[Given records]

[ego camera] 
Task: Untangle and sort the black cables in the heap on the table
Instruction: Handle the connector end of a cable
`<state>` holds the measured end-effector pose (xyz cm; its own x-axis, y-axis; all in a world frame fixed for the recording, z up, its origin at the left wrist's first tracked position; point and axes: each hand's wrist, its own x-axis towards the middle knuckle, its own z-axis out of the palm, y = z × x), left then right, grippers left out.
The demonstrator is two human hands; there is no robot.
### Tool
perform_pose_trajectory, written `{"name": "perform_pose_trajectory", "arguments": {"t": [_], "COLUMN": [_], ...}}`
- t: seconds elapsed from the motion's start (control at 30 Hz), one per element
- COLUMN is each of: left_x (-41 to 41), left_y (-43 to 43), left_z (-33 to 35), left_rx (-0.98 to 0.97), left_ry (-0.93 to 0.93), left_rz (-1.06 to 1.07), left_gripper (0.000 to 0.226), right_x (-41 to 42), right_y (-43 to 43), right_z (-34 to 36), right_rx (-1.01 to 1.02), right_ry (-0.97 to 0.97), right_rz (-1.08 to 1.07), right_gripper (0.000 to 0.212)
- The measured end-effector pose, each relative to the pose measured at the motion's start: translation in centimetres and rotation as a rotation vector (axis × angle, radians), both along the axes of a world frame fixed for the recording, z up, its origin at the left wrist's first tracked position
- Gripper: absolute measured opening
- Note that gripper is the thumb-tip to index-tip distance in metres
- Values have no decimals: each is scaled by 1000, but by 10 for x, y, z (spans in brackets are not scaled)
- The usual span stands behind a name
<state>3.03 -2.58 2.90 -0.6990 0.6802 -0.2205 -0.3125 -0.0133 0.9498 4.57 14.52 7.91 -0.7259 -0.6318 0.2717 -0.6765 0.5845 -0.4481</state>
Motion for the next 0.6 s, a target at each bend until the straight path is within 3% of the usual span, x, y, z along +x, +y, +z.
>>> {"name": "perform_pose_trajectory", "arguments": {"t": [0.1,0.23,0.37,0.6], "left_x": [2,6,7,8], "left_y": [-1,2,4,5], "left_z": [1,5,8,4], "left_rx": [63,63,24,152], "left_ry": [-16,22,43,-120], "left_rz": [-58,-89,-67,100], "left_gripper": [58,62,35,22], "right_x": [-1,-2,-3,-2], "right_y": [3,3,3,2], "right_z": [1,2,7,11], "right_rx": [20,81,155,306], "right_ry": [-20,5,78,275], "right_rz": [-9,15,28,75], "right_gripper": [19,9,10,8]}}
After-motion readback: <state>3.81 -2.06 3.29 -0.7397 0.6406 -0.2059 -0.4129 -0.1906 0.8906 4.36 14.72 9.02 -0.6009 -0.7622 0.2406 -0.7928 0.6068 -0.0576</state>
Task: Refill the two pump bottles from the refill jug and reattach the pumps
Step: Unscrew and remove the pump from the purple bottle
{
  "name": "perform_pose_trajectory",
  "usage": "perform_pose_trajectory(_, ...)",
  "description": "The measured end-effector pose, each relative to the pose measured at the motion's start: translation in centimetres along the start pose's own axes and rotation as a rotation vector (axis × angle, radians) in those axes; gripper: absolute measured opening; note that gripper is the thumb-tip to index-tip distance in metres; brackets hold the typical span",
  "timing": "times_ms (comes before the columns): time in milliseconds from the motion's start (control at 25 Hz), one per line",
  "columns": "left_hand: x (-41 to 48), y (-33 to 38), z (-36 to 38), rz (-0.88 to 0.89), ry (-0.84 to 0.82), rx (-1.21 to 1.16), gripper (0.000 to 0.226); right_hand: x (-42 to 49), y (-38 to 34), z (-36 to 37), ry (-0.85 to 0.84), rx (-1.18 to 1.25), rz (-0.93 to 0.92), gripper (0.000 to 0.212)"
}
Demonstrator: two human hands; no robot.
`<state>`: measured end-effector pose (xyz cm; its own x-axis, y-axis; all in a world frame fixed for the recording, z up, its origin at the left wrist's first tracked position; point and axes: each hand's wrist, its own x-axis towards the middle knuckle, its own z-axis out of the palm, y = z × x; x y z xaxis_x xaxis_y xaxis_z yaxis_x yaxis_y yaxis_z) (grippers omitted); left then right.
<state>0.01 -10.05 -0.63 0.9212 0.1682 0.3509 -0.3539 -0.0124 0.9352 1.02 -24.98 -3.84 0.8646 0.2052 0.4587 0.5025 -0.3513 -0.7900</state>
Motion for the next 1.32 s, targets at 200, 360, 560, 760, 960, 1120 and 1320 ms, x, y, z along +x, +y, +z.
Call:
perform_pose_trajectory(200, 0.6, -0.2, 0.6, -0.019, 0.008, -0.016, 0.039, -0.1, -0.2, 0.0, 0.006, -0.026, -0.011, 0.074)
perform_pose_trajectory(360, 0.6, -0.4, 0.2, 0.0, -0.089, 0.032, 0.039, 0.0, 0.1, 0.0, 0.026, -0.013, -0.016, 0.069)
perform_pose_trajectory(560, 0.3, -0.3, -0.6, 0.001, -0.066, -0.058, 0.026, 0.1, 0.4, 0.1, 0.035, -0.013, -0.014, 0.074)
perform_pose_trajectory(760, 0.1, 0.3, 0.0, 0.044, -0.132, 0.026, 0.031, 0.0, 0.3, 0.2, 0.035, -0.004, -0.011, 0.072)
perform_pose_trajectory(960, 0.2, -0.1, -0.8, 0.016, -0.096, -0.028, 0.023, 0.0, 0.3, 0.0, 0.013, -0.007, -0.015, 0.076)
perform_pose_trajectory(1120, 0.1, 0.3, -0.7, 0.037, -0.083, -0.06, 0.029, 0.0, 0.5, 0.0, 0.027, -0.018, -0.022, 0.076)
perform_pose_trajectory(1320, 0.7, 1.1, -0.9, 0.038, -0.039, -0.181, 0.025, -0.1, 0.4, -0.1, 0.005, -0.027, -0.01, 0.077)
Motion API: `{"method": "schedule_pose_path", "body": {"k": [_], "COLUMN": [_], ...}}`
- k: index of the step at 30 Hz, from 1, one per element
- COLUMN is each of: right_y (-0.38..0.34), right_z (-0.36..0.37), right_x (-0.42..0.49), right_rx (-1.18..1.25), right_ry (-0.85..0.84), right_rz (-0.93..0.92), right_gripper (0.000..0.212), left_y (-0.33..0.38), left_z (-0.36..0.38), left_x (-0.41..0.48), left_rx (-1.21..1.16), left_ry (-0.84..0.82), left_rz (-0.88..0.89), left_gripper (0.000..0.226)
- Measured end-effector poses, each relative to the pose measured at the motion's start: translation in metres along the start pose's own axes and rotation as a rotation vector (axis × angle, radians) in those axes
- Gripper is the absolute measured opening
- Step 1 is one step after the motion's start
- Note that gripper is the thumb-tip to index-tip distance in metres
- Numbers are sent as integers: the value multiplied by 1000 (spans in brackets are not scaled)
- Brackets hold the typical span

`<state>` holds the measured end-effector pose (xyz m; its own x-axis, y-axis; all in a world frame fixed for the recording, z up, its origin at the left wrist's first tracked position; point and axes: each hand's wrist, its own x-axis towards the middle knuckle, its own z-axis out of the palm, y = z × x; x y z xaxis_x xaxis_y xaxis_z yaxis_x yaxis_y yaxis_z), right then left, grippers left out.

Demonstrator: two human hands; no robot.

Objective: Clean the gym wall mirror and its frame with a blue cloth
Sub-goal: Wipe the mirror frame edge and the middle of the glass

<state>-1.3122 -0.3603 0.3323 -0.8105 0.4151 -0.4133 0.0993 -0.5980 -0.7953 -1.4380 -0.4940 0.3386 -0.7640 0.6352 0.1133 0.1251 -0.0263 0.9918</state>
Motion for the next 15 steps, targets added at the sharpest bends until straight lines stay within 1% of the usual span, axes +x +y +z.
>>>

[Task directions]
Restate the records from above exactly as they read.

[Response to this task]
[ego camera] 
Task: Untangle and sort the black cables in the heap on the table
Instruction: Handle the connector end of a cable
`<state>` holds the measured end-effector pose (xyz cm; its own x-axis, y-axis; all in a world frame fixed for the recording, z up, its origin at the left wrist's first tracked position; point and axes: each hand's wrist, its own x-axis towards the middle knuckle, its own z-axis out of the palm, y = z × x), left then right, grippers left out.
The demonstrator is two human hands; there is no robot.
### Tool
perform_pose_trajectory, written `{"name": "perform_pose_trajectory", "arguments": {"t": [_], "COLUMN": [_], ...}}`
- t: seconds elapsed from the motion's start (control at 30 Hz), one per element
- COLUMN is each of: left_x (-41 to 41), left_y (-43 to 43), left_z (-33 to 35), left_rx (-0.98 to 0.97), left_ry (-0.93 to 0.93), left_rz (-1.06 to 1.07), left_gripper (0.000 to 0.226), right_x (-41 to 42), right_y (-43 to 43), right_z (-34 to 36), right_rx (-1.01 to 1.02), right_ry (-0.97 to 0.97), right_rz (-1.08 to 1.07), right_gripper (0.000 to 0.212)
- The measured end-effector pose, each relative to the pose measured at the motion's start: translation in centimetres and rotation as a rotation vector (axis × angle, radians), both along the axes of a world frame fixed for the recording, z up, its origin at the left wrist's first tracked position
- Gripper: absolute measured opening
- Note that gripper is the thumb-tip to index-tip distance in metres
- Values have no decimals: each is scaled by 1000, but by 10 for x, y, z (spans in brackets are not scaled)
- The usual span stands behind a name
<state>3.03 -2.58 2.90 -0.6990 0.6802 -0.2205 -0.3125 -0.0133 0.9498 4.57 14.52 7.91 -0.7259 -0.6318 0.2717 -0.6765 0.5845 -0.4481</state>
Motion for the next 0.6 s, a target at each bend until the straight path is within 3% of the usual span, x, y, z along +x, +y, +z.
>>> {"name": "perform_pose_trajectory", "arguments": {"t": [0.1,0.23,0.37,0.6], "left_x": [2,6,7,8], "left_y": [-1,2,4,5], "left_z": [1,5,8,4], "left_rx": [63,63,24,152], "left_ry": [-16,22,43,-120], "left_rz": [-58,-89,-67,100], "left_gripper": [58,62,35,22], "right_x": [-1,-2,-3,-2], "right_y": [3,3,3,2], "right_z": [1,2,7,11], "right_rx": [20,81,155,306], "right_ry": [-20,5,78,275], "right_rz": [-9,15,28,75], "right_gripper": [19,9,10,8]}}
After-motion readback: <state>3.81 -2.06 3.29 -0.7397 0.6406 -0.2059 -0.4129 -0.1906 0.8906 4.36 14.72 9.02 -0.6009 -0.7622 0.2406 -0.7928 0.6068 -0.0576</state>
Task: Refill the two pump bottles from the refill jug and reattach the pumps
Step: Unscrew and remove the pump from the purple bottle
{
  "name": "perform_pose_trajectory",
  "usage": "perform_pose_trajectory(_, ...)",
  "description": "The measured end-effector pose, each relative to the pose measured at the motion's start: translation in centimetres along the start pose's own axes and rotation as a rotation vector (axis × angle, radians) in those axes; gripper: absolute measured opening; note that gripper is the thumb-tip to index-tip distance in metres; brackets hold the typical span",
  "timing": "times_ms (comes before the columns): time in milliseconds from the motion's start (control at 25 Hz), one per line",
  "columns": "left_hand: x (-41 to 48), y (-33 to 38), z (-36 to 38), rz (-0.88 to 0.89), ry (-0.84 to 0.82), rx (-1.21 to 1.16), gripper (0.000 to 0.226); right_hand: x (-42 to 49), y (-38 to 34), z (-36 to 37), ry (-0.85 to 0.84), rx (-1.18 to 1.25), rz (-0.93 to 0.92), gripper (0.000 to 0.212)"
}
Demonstrator: two human hands; no robot.
`<state>`: measured end-effector pose (xyz cm; its own x-axis, y-axis; all in a world frame fixed for the recording, z up, its origin at the left wrist's first tracked position; point and axes: each hand's wrist, its own x-axis towards the middle knuckle, its own z-axis out of the palm, y = z × x; x y z xaxis_x xaxis_y xaxis_z yaxis_x yaxis_y yaxis_z) (grippers omitted); left then right.
<state>0.01 -10.05 -0.63 0.9212 0.1682 0.3509 -0.3539 -0.0124 0.9352 1.02 -24.98 -3.84 0.8646 0.2052 0.4587 0.5025 -0.3513 -0.7900</state>
Motion for the next 1.32 s, targets at 200, 360, 560, 760, 960, 1120 and 1320 ms, x, y, z along +x, +y, +z.
Call:
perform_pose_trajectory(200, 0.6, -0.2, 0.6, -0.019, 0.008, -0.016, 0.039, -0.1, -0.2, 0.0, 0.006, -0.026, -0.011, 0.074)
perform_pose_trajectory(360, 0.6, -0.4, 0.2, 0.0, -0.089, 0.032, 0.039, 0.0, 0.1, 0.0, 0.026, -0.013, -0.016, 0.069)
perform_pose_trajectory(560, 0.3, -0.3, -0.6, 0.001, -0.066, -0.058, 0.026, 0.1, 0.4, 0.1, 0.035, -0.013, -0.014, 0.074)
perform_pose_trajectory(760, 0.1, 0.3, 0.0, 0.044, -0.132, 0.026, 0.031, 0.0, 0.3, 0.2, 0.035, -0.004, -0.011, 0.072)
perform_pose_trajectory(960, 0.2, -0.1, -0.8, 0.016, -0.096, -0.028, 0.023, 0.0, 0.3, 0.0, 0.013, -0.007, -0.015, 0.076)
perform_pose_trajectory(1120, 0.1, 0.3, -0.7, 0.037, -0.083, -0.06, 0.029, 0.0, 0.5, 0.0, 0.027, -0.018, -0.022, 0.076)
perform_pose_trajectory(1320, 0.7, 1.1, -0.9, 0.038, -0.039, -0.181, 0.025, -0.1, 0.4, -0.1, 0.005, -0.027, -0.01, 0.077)
Motion API: `{"method": "schedule_pose_path", "body": {"k": [_], "COLUMN": [_], ...}}`
- k: index of the step at 30 Hz, from 1, one per element
- COLUMN is each of: right_y (-0.38..0.34), right_z (-0.36..0.37), right_x (-0.42..0.49), right_rx (-1.18..1.25), right_ry (-0.85..0.84), right_rz (-0.93..0.92), right_gripper (0.000..0.212), left_y (-0.33..0.38), left_z (-0.36..0.38), left_x (-0.41..0.48), left_rx (-1.21..1.16), left_ry (-0.84..0.82), left_rz (-0.88..0.89), left_gripper (0.000..0.226)
- Measured end-effector poses, each relative to the pose measured at the motion's start: translation in metres along the start pose's own axes and rotation as a rotation vector (axis × angle, radians) in those axes
- Gripper is the absolute measured opening
- Step 1 is one step after the motion's start
- Note that gripper is the thumb-tip to index-tip distance in metres
- Numbers are sent as integers: the value multiplied by 1000 (spans in brackets are not scaled)
- Brackets hold the typical span

`<state>` holds the measured end-effector pose (xyz m; its own x-axis, y-axis; all in a world frame fixed for the recording, z up, its origin at the left wrist's first tracked position; point and axes: each hand's wrist, its own x-axis towards the middle knuckle, its own z-axis out of the palm, y = z × x; x y z xaxis_x xaxis_y xaxis_z yaxis_x yaxis_y yaxis_z), right then left, grippers left out.

Demonstrator: two human hands; no robot.

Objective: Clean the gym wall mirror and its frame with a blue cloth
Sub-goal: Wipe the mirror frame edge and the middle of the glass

<state>-1.3122 -0.3603 0.3323 -0.8105 0.4151 -0.4133 0.0993 -0.5980 -0.7953 -1.4380 -0.4940 0.3386 -0.7640 0.6352 0.1133 0.1251 -0.0263 0.9918</state>
Motion for the next 15 steps, targets added at the sharpest bends until straight lines stay within 1% of the usual span, axes +x +y +z.
>>>

The response has been given in full.